The result came out pretty well, though…
Example #709 of Why I Hate Maryland Drivers
Pulling up to a red light at a T-shaped intersection this weekend, I saw this numb-nut demonstrating a painfully familiar dick move.
The guy in the SUV is making a left, but he’s planted smack-dab in the middle of the road. There is plenty of room for two cars, side-by-side so that one can make a right if he wants. But this asshole makes is making sure no one else can get by until he makes his left.
As you can see, I’m making a left as well, but I’m hugging the center line, so someone else can make a right if they need to. If I was making the right, I probably would have given him the horn and maybe dramatic gesture. (Think Carlton Fisk in Game 6 of the 1970-something World Series.)
I don’t know if it’s ignorance, indifference, or incompetence, but it’s all too common around here.
Last month, I got an offer for a free 90-day trial membership to BJ’s Wholesale and decided to give it a shot.
I’d always avoided wholesale clubs because really, I’m just a one-man operation. I just don’t need that much of any one thing, and don’t have much room to put it. But since it was free, I thought I’d check it out.

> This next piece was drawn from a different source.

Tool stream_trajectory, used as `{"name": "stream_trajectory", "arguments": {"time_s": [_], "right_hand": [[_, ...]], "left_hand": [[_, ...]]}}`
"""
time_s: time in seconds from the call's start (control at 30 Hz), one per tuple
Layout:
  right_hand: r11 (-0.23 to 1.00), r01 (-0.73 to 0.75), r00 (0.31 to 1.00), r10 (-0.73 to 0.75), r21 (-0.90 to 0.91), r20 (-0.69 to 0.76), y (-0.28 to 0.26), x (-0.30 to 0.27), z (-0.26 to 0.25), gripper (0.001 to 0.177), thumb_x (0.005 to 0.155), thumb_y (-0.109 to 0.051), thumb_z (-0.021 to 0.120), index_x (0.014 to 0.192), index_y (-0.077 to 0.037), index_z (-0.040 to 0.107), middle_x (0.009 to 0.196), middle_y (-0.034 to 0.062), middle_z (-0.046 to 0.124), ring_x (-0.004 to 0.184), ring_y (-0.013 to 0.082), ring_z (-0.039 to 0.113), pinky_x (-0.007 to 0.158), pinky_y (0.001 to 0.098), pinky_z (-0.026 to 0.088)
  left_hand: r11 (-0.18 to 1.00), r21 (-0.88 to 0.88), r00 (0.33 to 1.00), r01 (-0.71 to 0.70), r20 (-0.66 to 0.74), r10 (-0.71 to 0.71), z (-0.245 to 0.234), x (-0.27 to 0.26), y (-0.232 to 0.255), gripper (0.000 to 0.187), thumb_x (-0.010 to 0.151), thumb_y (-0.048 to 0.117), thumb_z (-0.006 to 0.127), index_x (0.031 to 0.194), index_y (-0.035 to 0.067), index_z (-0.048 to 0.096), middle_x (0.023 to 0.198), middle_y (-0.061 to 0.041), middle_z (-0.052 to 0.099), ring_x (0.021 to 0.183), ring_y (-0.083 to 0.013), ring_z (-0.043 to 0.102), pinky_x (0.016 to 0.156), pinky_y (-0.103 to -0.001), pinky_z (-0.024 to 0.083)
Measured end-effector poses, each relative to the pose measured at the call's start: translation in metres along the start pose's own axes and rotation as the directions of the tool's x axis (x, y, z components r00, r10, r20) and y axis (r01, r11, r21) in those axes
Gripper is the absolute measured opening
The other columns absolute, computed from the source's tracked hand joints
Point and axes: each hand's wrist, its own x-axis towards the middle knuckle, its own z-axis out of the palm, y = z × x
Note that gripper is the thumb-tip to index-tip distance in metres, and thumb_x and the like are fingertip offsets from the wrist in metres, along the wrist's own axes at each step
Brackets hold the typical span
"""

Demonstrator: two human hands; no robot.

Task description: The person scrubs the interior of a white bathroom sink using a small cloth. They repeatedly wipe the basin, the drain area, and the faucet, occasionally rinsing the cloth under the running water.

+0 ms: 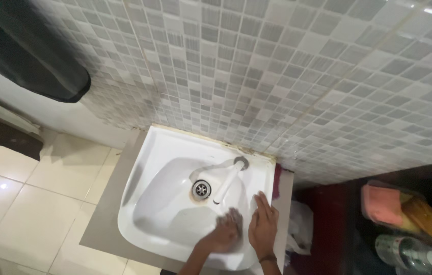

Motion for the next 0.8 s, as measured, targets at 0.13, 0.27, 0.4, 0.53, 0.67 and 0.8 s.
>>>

I’ve made two trips so far, and it’s pretty much what I thought. Some good deals, others not so good… you really have to check. But it’s been interesting. But best of all, I saw something that made me crack up right in the giant aisle.
Some jokes just write themselves.
If you’re laughing, you’re probably a Monty Python fan and get the reference. (If not, you might as well skip to the next segment.)
Right there in the store, I put the shot on Facebook, with the caption: #BloodyVikings.
I also had a thought that I should stick a can of baked beans in the middle, but then again, I was at BJ’s, so they only had them in cases.
And if you’re still wondering what I’m talking about, here’s the source material:
In Other News…
I saw this headline last month:
And I didn’t know they had any hoes in the first place, let alone need to reacquire them. Guess it’s going to be an interesting season next year. Can’t wait to see the new promotions. The front office is going, “Maybe we can’t sign Chris Davis, but we can give them some hoes!”
A Gift Idea Whose Time has Come
Remember when I wrote about the salami-warmer Christmas ornament my Dad puts on the tree every year? Looks like the idea has caught on. I saw this in one of the gift catalogs that come flooding in this time of year.
It cracks me up that it’s placed right beside the Peanuts tumbler set. It fits, though.
Also… “Non-returnable.” LOL… Yeah, I’d say that’s a “given.” If underwear is generally non-returnable, the Peter Heater definitely is.